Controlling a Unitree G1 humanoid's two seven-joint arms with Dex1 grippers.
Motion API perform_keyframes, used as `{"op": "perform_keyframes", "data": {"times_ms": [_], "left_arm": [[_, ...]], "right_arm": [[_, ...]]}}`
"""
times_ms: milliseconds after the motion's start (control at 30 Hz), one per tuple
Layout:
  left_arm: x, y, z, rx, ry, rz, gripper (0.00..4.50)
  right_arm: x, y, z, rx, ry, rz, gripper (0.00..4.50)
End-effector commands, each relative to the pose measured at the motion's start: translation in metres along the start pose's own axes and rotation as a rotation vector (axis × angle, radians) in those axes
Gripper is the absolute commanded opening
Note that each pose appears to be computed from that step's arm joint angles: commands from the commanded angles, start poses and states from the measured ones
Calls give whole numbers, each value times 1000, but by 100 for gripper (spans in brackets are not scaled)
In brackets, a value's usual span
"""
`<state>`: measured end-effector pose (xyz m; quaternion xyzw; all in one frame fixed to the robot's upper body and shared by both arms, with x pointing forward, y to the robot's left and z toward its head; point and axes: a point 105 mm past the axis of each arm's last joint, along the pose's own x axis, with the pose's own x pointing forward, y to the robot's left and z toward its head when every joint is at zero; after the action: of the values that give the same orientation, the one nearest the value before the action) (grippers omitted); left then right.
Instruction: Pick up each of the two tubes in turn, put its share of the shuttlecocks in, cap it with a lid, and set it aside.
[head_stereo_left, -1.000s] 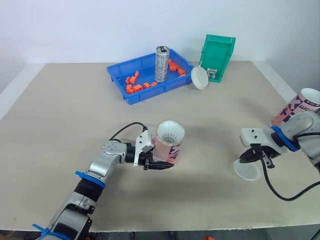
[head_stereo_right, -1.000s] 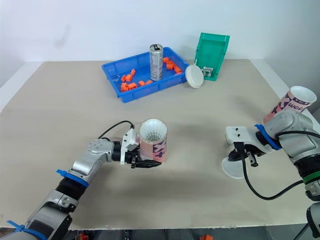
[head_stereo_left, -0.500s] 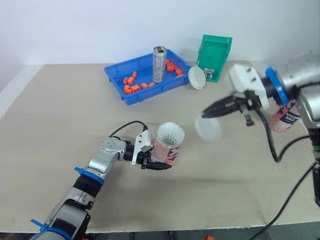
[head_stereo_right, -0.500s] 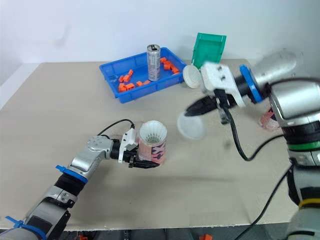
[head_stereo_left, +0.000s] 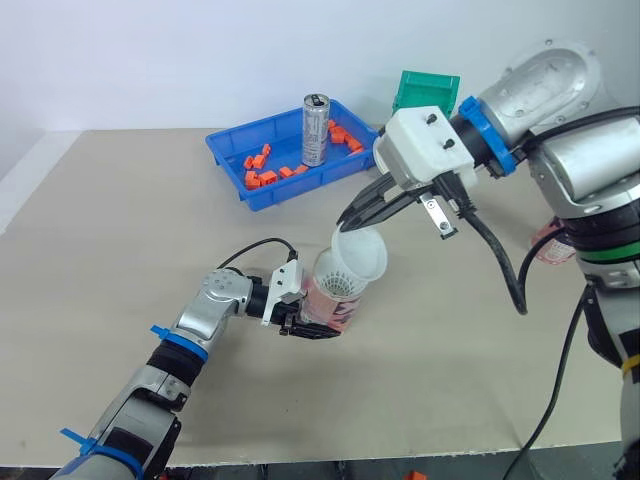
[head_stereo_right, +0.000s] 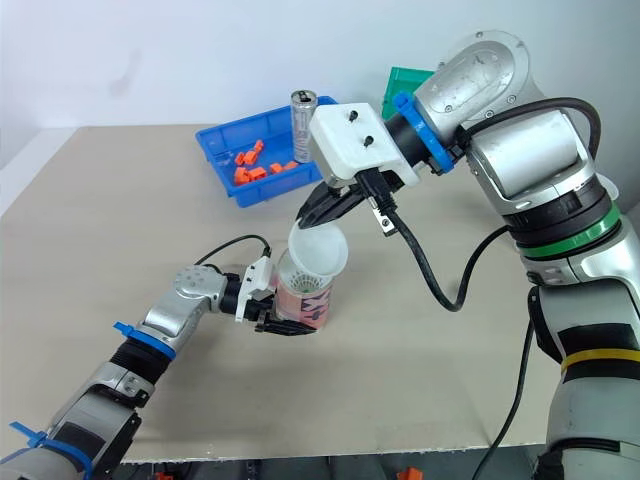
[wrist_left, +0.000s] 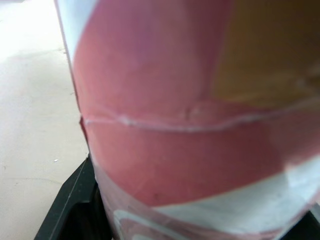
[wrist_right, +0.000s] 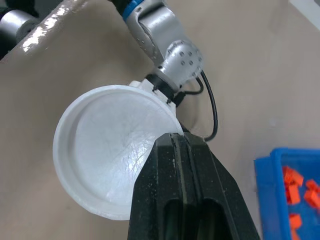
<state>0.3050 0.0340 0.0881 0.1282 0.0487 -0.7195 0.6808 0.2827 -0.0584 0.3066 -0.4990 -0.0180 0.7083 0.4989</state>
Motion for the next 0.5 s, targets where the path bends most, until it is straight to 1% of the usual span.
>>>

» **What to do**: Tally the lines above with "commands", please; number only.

» **Answer box**: 2